■ **What is required**: With pictures removed, print the listing exactly.

■ ■ ■

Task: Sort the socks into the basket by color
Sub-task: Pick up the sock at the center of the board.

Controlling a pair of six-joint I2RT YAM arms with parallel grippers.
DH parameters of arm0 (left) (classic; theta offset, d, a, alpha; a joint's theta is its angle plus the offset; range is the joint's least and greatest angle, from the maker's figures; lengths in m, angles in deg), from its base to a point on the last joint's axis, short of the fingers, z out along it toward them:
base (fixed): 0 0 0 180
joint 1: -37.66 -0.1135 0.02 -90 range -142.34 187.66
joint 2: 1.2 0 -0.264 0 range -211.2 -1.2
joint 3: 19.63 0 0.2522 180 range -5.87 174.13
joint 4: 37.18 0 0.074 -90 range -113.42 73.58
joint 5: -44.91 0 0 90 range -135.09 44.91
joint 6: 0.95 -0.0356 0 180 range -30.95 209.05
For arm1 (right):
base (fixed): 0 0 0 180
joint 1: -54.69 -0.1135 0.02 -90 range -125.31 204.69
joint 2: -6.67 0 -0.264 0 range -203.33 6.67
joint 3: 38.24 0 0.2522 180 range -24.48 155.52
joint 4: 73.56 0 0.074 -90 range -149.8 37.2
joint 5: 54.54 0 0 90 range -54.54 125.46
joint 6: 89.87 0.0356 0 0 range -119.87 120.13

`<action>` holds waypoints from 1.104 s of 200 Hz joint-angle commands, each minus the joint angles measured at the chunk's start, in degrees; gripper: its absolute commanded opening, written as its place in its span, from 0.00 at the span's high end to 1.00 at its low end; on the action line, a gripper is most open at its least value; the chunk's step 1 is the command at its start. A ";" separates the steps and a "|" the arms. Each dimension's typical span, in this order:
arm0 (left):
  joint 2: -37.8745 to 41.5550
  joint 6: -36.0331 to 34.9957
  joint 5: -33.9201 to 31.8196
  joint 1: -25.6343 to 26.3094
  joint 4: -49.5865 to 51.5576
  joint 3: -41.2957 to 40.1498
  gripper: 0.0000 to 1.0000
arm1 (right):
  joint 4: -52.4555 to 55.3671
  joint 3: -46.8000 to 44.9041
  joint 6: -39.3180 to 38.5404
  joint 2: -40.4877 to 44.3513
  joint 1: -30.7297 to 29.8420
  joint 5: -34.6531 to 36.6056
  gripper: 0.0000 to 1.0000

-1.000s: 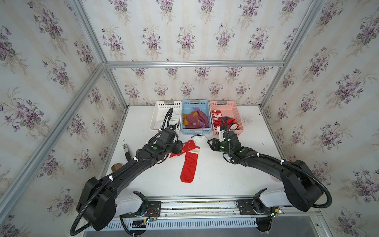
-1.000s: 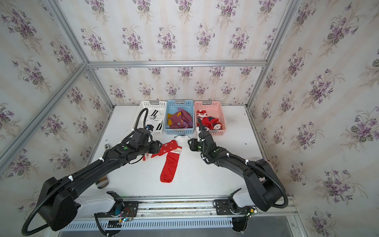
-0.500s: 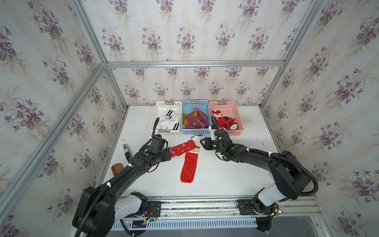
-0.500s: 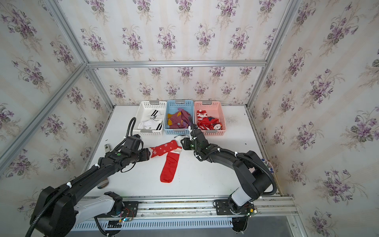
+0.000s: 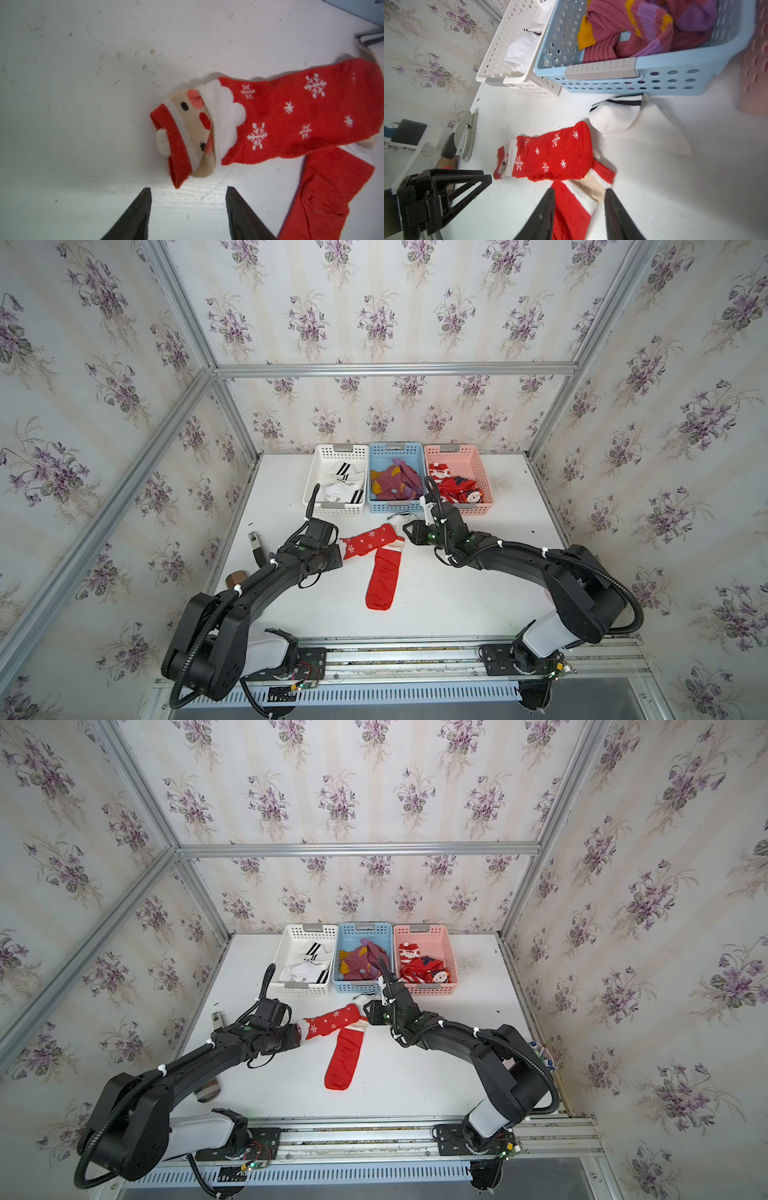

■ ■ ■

■ **Written reply**:
Task: Sort the socks into the basket by color
Sub-task: Pick up the sock at the center of the board.

Controlling a pair of six-joint I2RT YAM arms with parallel grippers.
DH parameters of arm0 (left) (classic; theta offset, d, a, alpha; a joint's theta is its angle plus the offset; range is the joint's least and greatest angle, from the maker's figures; lengths in m, angles in deg), from its base to a point on the last joint's axis, short of the fingers, z out along it toward them:
base (fixed): 0 0 0 180
joint 1: -37.66 -0.1135 0.02 -90 range -142.34 187.66
joint 2: 1.2 0 -0.264 0 range -211.2 -1.2
joint 3: 19.63 0 0.2522 180 range -5.87 174.13
joint 4: 37.18 0 0.074 -90 range -113.42 73.58
joint 5: -44.91 0 0 90 range -135.09 44.91
joint 6: 0.95 -0.0356 0 180 range -30.95 209.05
For arm1 (right):
base (fixed): 0 0 0 180
joint 1: -54.69 -0.1135 0.02 -90 range -125.31 204.69
joint 2: -6.67 0 -0.264 0 range -203.33 6.67
joint 3: 38.24 0 0.2522 180 range -24.48 155.52
joint 4: 73.56 0 0.074 -90 range -149.8 37.2
joint 5: 54.54 0 0 90 range -54.54 125.46
joint 6: 89.87 0.0356 0 0 range -119.87 120.13

`<action>` holds waypoints from 1.104 s of 200 Hz joint-angle commands, each minus the joint angles measured at the chunk's start, in degrees; gripper: its absolute commanded opening, written as its place in its span, from 0.00 at the span's high end to 1.00 at its low end; on the action line, a gripper is most open at its least value; the chunk's step 1 is the command at its start. A ";" separates the steps and a "|" the arms. Each dimension's typical span, in this order:
arm0 (left):
  joint 2: -37.8745 to 41.5550
  joint 6: -36.0331 to 34.9957
  joint 5: -33.9201 to 31.8196
  joint 1: -25.6343 to 26.3094
  joint 4: -49.5865 to 51.5576
  joint 3: -41.2957 to 40.1498
  gripper: 0.0000 to 1.0000
arm1 (right):
  joint 4: -52.4555 to 55.3671
  joint 3: -46.8000 to 44.9041
  joint 6: -39.3180 to 38.5404
  joint 2: -40.4877 to 44.3513
  joint 1: -30.7297 to 29.8420
  joint 5: -34.6531 to 36.6056
  gripper: 0.0000 to 1.0000

-1.000s: 
-1.000s: 
-0.500s: 
-0.500s: 
+0.000s: 

Nothing remains to be added to the exercise.